Culture
Main article: Culture of ItalyThe regions of Southern Italy were exposed to some different historical influences than the rest of the peninsula, starting most notably with Greek colonisation. Greek influence in the South was dominant until Latinisation was completed by the time of the Roman Principate. Greek influences returned by the late Roman Empire, especially following the reconquests of Justinian and the Byzantine Empire.
Sicily, a distinctive culture throughout the Middle Ages, was captured by Muslims and turned into an Emirate for a period, and via Sicily elements of progressive Islamic culture, architecture and science were introduced to Italy and Europe. The rest of the mainland was subject to a struggle of power among the Byzantines, Lombards, and Franks. In addition, the Venetians established outposts as trade with Byzantium and the Near East increased.
Until the Norman conquests of the 11th and 12th centuries much of the South followed Eastern rite (Greek) Christianity. The Normans who settled in Sicily and Southern Italy in the Middle Ages significantly impacted the architecture, religion and high culture of the region. Later, Southern Italy was subjected to rule by the new European nation states, first the Crown of Aragon, then Spain, and Austria. The Spanish had a major impact on the culture of the South, having ruled it for over three centuries.
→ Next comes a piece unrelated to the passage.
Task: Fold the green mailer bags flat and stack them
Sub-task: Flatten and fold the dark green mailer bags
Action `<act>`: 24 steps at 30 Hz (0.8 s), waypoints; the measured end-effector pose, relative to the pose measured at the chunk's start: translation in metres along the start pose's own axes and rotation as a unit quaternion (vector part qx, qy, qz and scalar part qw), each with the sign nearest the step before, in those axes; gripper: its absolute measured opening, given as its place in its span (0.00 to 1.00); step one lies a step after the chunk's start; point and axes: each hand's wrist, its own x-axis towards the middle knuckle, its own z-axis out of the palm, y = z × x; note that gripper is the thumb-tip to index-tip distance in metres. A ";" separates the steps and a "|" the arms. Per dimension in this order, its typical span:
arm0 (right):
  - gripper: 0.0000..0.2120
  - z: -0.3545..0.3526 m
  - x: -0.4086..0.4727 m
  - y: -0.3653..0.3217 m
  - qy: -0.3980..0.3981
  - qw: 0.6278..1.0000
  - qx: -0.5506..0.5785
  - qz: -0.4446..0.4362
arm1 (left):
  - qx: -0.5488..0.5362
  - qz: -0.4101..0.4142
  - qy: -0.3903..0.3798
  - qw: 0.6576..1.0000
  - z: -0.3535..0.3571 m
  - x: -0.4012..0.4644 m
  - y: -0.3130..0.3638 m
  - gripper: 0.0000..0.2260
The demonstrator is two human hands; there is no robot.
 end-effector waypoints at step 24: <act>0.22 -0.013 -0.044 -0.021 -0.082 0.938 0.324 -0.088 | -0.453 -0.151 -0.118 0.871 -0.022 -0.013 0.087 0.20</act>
Jewish communities lived in Sicily and Southern Italy for over 15 centuries but in 1492 King Ferdinand II of Aragon proclaimed the Edict of expulsion. At their height, Jewish Sicilians probably constituted around one tenth of the island's population. After the Edict they partially converted to Christianity and some moved to Ottoman Empire and other places in Southern Italy, Rome, and Europe. In recent years, Southern Italy has experienced a revival of its traditions and music, such as Neapolitan song and the Tarantella.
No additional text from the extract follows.